> _TASK STATEMENT_
Look below for the lines from the one with "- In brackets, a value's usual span" to the one with "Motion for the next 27", and copy exactly those lines, both ends included.

> _RECORDS SUPPLIED_

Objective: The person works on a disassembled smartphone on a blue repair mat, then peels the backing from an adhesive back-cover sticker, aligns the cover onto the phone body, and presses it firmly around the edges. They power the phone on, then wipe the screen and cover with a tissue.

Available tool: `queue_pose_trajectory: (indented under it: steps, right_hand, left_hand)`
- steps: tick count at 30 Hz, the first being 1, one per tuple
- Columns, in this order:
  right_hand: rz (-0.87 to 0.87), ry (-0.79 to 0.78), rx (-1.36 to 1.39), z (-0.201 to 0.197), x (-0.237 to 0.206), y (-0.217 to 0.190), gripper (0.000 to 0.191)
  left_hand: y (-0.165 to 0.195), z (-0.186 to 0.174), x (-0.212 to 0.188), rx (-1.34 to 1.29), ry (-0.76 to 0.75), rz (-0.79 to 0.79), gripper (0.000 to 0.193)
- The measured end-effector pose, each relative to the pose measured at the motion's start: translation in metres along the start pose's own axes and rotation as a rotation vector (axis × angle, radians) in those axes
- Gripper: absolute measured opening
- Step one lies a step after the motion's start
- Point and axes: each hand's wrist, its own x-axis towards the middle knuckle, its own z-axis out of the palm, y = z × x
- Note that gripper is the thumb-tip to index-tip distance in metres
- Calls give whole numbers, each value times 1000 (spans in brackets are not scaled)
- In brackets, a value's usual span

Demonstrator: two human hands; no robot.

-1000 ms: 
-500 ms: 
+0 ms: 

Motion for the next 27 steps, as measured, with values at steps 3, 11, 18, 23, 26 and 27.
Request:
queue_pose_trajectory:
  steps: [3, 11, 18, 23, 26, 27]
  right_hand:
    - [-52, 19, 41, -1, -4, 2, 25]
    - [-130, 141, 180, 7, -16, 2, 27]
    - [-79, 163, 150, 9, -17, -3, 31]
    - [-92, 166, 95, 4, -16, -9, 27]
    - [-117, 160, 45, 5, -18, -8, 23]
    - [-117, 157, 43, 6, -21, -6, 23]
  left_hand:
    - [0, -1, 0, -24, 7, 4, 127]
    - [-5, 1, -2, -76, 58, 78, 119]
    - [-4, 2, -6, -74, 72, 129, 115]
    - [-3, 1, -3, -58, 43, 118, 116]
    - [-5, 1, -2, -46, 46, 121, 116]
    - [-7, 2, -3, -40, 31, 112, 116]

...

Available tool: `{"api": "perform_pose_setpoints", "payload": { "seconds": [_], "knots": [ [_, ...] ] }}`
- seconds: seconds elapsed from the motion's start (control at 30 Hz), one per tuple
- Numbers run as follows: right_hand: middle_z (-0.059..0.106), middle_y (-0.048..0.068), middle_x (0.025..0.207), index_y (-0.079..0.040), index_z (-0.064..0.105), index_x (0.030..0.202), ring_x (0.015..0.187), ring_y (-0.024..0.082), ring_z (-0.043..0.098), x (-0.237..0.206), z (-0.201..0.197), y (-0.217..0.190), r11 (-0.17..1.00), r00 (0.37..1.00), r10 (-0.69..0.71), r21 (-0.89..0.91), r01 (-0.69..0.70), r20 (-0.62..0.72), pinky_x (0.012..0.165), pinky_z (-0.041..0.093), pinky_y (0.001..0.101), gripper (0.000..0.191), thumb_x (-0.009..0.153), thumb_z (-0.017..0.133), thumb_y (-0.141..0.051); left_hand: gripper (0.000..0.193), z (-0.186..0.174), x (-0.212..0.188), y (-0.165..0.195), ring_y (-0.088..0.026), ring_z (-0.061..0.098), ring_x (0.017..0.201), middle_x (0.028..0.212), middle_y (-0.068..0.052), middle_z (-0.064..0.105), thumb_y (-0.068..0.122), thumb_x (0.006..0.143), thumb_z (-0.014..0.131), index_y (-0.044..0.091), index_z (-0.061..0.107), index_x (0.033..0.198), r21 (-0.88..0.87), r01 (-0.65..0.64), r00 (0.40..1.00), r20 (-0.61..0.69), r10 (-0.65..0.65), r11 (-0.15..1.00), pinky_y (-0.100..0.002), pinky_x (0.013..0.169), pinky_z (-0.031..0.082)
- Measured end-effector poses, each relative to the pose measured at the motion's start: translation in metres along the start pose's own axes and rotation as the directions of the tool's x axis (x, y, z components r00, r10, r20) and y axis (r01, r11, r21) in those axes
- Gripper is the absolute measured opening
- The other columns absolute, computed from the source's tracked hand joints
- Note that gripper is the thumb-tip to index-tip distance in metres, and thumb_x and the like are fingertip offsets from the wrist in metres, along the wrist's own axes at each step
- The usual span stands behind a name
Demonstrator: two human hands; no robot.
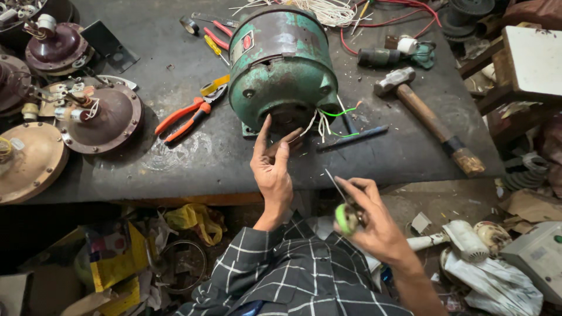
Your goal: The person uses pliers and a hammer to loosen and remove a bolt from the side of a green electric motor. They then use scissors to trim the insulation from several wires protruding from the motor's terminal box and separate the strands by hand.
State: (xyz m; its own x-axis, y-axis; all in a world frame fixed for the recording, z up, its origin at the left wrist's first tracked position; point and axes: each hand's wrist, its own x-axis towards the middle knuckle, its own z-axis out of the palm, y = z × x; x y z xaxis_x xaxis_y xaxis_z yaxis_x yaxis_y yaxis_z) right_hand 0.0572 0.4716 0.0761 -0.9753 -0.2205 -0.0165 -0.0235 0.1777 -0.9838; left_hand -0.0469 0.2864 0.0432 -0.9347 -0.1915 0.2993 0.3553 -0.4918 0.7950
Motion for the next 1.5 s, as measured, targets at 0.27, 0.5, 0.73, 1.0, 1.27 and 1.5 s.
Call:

> _OUTPUT_
- In brackets, a value's usual span

Demonstrator: two human hands; no robot.

-1000 ms: 
-500 ms: 
+0 ms: 

Motion for the next 27 steps, as measured, with values at steps 3, 11, 18, 23, 26 and 27.

Nothing else belongs in the output.